My interpretation on this quote is that a Vanguard of Democracy is as futile as a Vanguard of the Proletariat. That imposing democracy is as futile and as temporary as imposing Marxist-Leninism, communism, capitalism, or even the free market. And when this Vanguard of Democracy and the free market system was imposed on Russia, the blowback was arguably the complete dissolution of realpolitik, resulting in an entire country run by the Russian Mafia in a very effective and complete power grab. Is this democracy? Where is the Nation-State in a country that can’t even contain its nuclear assets? The biggest weak link in the entire underground weapons-grade plutonium economy? A country that has a larger rift between haves and have nots than ever before, A true playground for the neo robber baron. Where the super rich can ignore traffic laws if they posses the official flashing blue lights on their Mercedes-Benz S600 sedans. In the case of Russia, we have a culture that has never known either democracy or freedom, from the Czars to the Communists. On a systemic level, the Russian system broke under this imposition.

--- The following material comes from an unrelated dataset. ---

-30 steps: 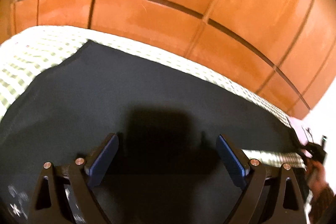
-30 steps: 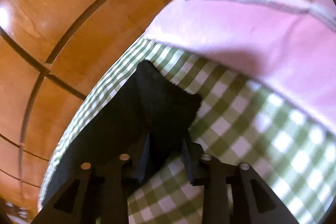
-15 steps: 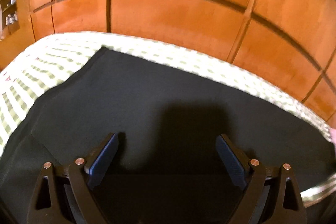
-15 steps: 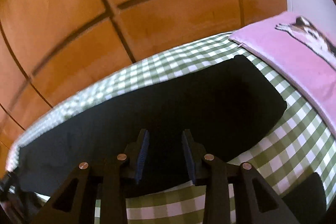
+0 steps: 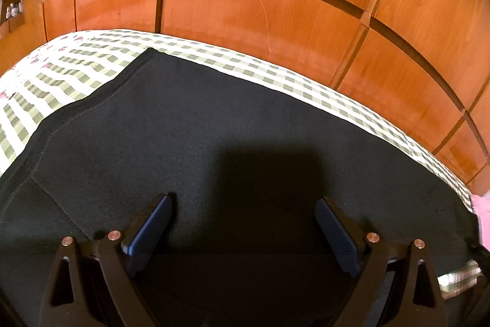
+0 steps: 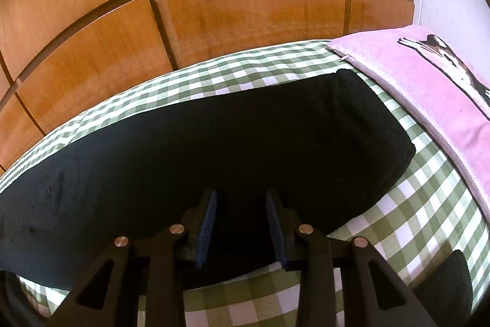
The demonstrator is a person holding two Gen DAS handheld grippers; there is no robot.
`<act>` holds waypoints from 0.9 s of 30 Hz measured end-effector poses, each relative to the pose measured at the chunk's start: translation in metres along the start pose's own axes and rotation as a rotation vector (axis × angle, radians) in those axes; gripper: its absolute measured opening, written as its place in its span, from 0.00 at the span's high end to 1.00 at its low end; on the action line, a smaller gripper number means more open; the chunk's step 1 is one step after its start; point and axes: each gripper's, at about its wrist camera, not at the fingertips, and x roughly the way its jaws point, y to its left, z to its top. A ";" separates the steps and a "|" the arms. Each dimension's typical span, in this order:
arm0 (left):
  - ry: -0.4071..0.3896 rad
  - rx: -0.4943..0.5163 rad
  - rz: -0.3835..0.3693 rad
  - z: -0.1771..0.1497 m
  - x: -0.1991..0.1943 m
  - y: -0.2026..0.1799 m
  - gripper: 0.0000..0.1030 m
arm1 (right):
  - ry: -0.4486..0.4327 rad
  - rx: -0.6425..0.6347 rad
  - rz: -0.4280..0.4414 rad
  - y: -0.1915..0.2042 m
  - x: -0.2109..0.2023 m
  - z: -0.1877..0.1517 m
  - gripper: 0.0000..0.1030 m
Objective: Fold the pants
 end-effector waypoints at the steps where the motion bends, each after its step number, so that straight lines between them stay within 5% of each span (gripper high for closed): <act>1: 0.000 -0.003 -0.004 0.000 0.000 0.000 0.07 | -0.001 0.001 0.001 0.000 0.000 0.000 0.67; 18: -0.005 0.004 -0.031 -0.004 -0.024 0.007 0.06 | -0.002 -0.019 -0.023 0.004 -0.002 -0.002 0.67; 27: -0.001 0.038 0.014 -0.037 -0.066 0.037 0.06 | -0.022 0.098 0.065 -0.029 -0.037 -0.007 0.67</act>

And there are a surplus of sovereign governments worldwide unready or unwilling to accept an imposed “freedom,” “democracy” and “the free market” systemically from the top-down. These desires happen in emergence, through bubbling up from the bottom. From discontent, from desire, from education, and through participation in a global market and global economy. By willing hearts and minds legitimately as opposed to through heavy-handed coercion.
So, in that regard, Natan Sharansky’s naive comment, although correct on the surface, is not a very complex argument, “I believe that all the people, when given opportunity to choose between living in fear or living in freedom, choose to live in freedom,” What he forgot to mention is that his argument doesn’t include a very important missing piece, which is, “all things being equal.”
I agree with the following premise, “All things being equal, I believe that all the people, when given opportunity to choose between living in fear or living in freedom, choose to live in freedom.” But in developing nations, in nations that are still tribal or predominately rural, in nations that don’t have a history of education or are based on tribalism, monarchy, or religion, and in nations that have high scarcities or are under crushing debt, the resulting unintended consequences of imposing democracy, capitalism, or the free market economy usually results in a situation much worse, or at least much less predictable, than the original. I hate to use “better the devil we know than the devil we don’t” but the jury is out as to whether an Iraq with no boarders and a forced, unnatural, system of government will chomp at the bit until it is given an opportunity to revert to something similar but different.
Again, to quote Pat Buchanan in support of the above — the devil we know is better than the devil we don’t theory of foreign policy, “We cannot make the enemy the best of the good . . . we have had occasions, the last great crusade for democracy was Woodrow Wilson going across the sea with an army to make the world safer. We brought down all the monarchs and we got instead Lenin and Stalin and Mussolini and Hitler.”